Pemerintah Perketat Validasi DBH PBB, Selisih Kurang dan Lebih Bayar Kini Diawasi Berlapis
Ilustrasi pengawasan dan validasi Dana Bagi Hasil Pajak Bumi dan Bangunan untuk mencegah kurang bayar dan lebih bayar daerah.--Screenshot/rakyatbengkulu.com
BENGKULU, RAKYATBENGKULU.COM – Pemerintah memperkuat pengawasan Dana Bagi Hasil Pajak Bumi dan Bangunan atau DBH PBB melalui mekanisme validasi lintas instansi.
Langkah itu diatur dalam Peraturan Menteri Keuangan Nomor 35 Tahun 2026 tentang Pengelolaan Dana Bagi Hasil dan Dana Alokasi Umum.
Aturan terbaru tersebut mengatur tata cara penghitungan kurang bayar dan lebih bayar DBH PBB untuk setiap daerah.
Pemerintah ingin memastikan pembagian dana transfer berjalan lebih akurat dan transparan.

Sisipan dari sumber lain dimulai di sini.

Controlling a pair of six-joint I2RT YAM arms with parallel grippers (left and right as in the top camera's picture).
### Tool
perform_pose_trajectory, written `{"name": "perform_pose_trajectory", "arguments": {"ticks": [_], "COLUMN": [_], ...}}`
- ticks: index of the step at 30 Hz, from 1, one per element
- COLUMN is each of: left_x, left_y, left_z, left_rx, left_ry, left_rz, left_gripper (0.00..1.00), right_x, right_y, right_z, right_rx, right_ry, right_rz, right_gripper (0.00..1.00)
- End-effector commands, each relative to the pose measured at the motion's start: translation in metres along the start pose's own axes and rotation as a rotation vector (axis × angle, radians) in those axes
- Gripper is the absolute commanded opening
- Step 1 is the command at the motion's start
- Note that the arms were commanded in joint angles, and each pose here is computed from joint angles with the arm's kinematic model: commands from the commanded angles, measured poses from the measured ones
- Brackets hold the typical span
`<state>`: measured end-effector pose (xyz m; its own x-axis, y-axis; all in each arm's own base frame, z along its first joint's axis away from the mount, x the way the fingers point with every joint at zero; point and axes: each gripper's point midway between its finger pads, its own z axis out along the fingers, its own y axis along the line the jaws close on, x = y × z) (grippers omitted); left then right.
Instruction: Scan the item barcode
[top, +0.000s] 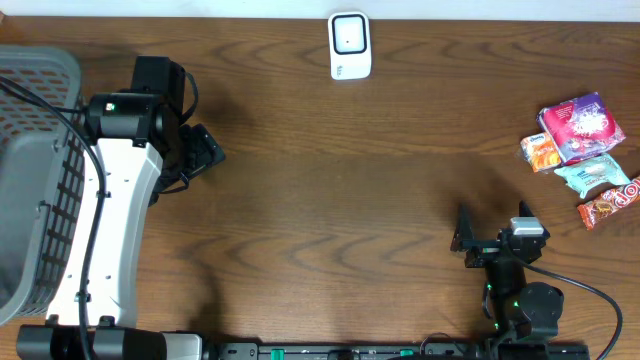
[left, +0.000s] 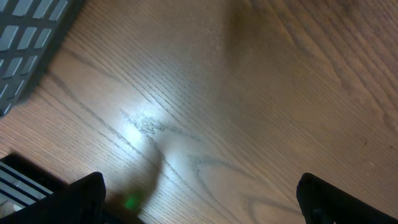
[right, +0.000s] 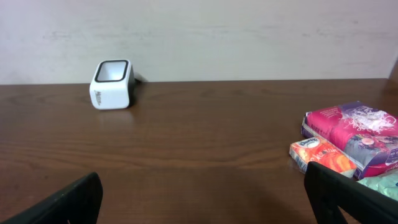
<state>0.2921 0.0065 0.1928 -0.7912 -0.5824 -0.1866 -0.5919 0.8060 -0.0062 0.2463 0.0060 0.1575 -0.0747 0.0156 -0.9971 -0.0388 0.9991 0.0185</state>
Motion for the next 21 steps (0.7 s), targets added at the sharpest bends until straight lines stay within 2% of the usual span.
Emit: {"name": "perform_pose_trajectory", "arguments": {"ticks": [1, 13, 16, 21], "left_x": [0.0, -0.001, -0.002, -0.001], "left_y": [0.001, 0.002, 0.007, 0.002], "left_z": [0.0, 0.0, -0.007, -0.016], "left_rx": [-0.006, -0.008, -0.012, 0.078], "left_ry": [-0.002, -0.001, -0.037, -0.145], "left_rz": [0.001, 0.001, -0.003, 0.015], "left_gripper": [0.98, 0.98, 0.98, 0.98], "right_x": [0.0, 0.0, 0.0, 0.0], "right_y": [-0.003, -0.003, -0.003, -0.003], "right_z": [0.0, 0.0, 0.0, 0.0], "right_rx": [0.012, 0.012, 0.012, 0.012], "right_ry": [-0.002, -0.003, -0.002, -0.002], "right_rz": [0.015, 0.015, 0.015, 0.015], "right_gripper": [0.99, 0.99, 0.99, 0.99]}}
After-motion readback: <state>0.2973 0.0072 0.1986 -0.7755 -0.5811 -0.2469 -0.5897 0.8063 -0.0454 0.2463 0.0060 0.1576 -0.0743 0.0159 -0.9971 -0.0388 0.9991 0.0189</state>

Data PBB Jadi Dasar Penghitungan DBH
Dalam Pasal 21, Direktorat Jenderal Pajak wajib menyerahkan data realisasi penerimaan PBB tahun sebelumnya.
Data itu disampaikan kepada Direktorat Jenderal Perimbangan Keuangan.
BACA JUGA:Daerah Penghasil Bakal Nikmati Porsi Besar DBH PBB, Kinerja Pajak Jadi Penentu Tambahan Dana
Penyampaian dilakukan paling lambat satu bulan setelah nota kesepakatan angka asersi final diterbitkan.
Seluruh data penerimaan tersebut sudah memperhitungkan biaya operasional pemungutan PBB.
Kebijakan ini membuat dasar penghitungan DBH lebih rinci dan terukur.
Kemenkeu Libatkan Banyak Instansi
Setelah data diterima, Direktorat Jenderal Perimbangan Keuangan melakukan konfirmasi lintas instansi.